BetweenWhatAndWhat · 25/04/2023 11:56

(NCed for this because it's potentially outing to people who know my story)

Trigger warning for MH discussion, SH, abuse etc

(Shamelessly posted in chat for traffic)

I'm in my late 30s. In my teens I had an eating disorder and SHed, and struggled badly with periods of severe depression. I first saw a psychiatrist when I was 18 and had quite intense treatment (never in hospital but often weekly outpatient visits, it's only in hindsight I realise this means things must have been pretty bad for me to be seen so often). I went through loads of different medications and nothing really helped. I was diagnosed at 20 with Borderline Personality Disorder and Social Phobia, as well as Depression.

I gradually got better as my 20s went on and when I had my first child at 26 I came off medication (which I had been on and off for years), stopped working (as I was always only in pretty horrible min wage jobs having dropped out of uni after a year, and the pay wouldn't cover childcare) and basically have been really stable ever since. I have 2 children now, work part time and keep my life very organised with minimum stress (especially external stress from things like having to be around difficult people at work).

Basically I have wondered for a long time now if I was misdiagnosed with BPD, or if it has got better? Is it even really "a thing" at all or just something young women are (were?) labelled with when the Drs can't think of anything else.

I know no-one here can diagnose me, but I have strong suspicions that I am actually neurodiverse. Some of these reasons are: not fitting in with other kids from a young age, being very skilled in some areas but terrible in others, needing a routine.... I could go on and on but suffice to say I have thought about it a lot and the traits were there from childhood. Also, most notably - my older child who is very like me as a child (hyper verbal, inflexible, no friends, extremely logical), has a diagnosis of ASD. My other child is waiting for assessment. One of my parents also has very obvious traits.

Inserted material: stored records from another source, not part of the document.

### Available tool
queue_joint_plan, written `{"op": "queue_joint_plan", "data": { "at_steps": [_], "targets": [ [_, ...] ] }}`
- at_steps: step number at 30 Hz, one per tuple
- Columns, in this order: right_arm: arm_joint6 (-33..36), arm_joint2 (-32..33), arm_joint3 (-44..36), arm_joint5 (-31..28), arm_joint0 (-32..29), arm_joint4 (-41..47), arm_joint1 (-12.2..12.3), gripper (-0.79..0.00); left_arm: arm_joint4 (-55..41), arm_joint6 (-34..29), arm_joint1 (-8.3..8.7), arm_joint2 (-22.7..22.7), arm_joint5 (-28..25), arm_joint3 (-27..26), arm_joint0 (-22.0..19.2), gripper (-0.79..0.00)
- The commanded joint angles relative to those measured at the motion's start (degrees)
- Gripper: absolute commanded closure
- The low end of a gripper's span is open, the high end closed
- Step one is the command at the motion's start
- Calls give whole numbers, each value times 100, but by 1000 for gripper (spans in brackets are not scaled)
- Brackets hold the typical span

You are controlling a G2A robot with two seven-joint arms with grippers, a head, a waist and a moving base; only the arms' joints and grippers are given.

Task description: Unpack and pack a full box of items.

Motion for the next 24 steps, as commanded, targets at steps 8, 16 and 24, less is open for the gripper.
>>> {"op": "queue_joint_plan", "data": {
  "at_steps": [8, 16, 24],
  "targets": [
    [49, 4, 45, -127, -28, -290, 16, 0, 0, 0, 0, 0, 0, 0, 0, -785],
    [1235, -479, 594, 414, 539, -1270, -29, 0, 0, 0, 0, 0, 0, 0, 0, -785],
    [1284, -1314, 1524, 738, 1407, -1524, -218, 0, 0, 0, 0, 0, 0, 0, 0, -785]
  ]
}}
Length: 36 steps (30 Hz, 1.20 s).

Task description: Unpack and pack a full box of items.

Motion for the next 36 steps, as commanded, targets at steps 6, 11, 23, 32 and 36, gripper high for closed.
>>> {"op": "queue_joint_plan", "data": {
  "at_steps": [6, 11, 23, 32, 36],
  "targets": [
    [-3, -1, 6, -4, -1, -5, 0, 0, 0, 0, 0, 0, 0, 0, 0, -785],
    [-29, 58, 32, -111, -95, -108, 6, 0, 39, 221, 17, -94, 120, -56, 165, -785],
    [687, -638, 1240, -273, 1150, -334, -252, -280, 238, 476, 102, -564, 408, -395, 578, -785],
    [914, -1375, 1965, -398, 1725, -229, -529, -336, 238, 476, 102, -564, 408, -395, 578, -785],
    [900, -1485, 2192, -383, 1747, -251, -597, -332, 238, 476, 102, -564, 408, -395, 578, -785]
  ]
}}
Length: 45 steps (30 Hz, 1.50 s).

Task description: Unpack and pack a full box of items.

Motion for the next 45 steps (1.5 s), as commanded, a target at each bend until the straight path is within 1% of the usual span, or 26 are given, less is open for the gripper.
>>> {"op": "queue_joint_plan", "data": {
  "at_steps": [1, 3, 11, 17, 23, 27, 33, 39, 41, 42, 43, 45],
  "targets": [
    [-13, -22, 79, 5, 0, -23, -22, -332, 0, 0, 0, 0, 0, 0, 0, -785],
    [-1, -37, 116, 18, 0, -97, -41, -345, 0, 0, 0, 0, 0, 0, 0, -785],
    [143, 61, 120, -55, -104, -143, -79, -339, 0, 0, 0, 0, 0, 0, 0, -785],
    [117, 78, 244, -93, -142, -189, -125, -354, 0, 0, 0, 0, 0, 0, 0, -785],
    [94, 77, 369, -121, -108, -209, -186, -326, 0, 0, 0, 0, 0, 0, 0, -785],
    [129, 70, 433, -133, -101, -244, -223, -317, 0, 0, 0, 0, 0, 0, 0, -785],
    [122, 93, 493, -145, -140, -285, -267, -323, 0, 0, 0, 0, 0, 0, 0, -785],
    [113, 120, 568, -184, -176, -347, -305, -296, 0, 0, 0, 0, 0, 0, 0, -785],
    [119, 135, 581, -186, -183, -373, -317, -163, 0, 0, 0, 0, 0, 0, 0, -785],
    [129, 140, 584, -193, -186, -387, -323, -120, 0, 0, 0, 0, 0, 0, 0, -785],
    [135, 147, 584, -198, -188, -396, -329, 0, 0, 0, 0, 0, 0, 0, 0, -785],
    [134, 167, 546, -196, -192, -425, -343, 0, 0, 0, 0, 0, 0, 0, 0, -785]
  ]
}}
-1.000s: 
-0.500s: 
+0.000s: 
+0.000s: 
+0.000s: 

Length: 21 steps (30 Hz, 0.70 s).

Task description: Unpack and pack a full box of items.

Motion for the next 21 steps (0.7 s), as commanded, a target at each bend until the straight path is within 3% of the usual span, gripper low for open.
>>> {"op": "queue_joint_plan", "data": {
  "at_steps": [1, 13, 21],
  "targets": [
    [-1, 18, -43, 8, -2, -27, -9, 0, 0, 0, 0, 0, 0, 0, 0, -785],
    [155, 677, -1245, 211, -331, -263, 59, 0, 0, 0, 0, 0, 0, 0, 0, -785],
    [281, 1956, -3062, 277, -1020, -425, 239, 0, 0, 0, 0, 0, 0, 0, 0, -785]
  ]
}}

I also don't think that I fit a BPD profile. I perhaps did when I was younger, but those symptoms I did have overlap a lot with ASD or are linked to being pushed into mental distress through not getting appropriate support. One example is that I've been in the same relationship (now married) since I was 17 - it's often seen as a BPD trait to have unstable relationships but I've never had that, at least romantically. I do struggle to make friends and when I was younger I would get really upset when they would "dump" me or fall out with me, but nowadays I don't really bother to get emotionally invested, and I do have a couple of friends I have known since my teens. Also BPD can be strongly linked to childhood abuse, when I was being seen weekly the Drs were utterly convinced that I must have been abused as a child and was just lying when I said I hadn't been (my childhood wasn't perfect but there wasn't any sexual abuse as far as I remember).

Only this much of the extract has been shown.